Neonatal cellular and gene therapies for mucopolysaccharidoses: the earlier the better?

Mucopolysaccharidoses (MPSs) are a group of lysosomal storage disorders (LSDs). The increasing interest in newborn screening procedures for LSDs underlines the need for alternative cellular and gene therapy approaches to be developed during the perinatal period, supporting the treatment of MPS patients before the onset of clinical signs and symptoms. The rationale for considering these early therapies results from the clinical experience in the treatment of MPSs and other genetic disorders. The normal or gene‐corrected hematopoiesis transplanted in patients can produce the missing protein at levels sufficient to improve and/or halt the disease‐related abnormalities.
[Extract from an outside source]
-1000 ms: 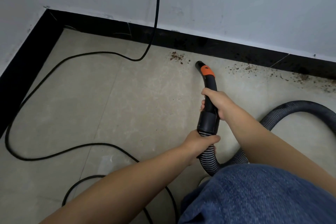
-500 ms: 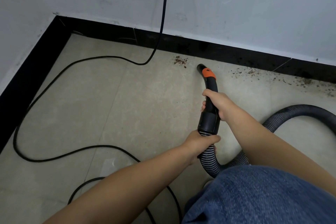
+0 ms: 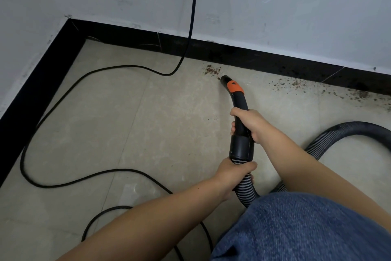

However, these current therapies are only partially successful, probably due to the limited efficacy of the protein provided through the hematopoiesis. An alternative explanation is that the time at which the cellular or gene therapy procedures are performed could be too late to prevent pre‐existing or progressive organ damage. Considering these aspects, in the last several years, novel cellular and gene therapy approaches have been tested in different animal models at birth, a highly early stage, showing that precocious treatment is critical to prevent long‐term pathological consequences. This review provides insights into the state‐of‐art accomplishments made with neonatal cellular and gene‐based therapies and the major barriers that need to be overcome before they can be implemented in the medical community.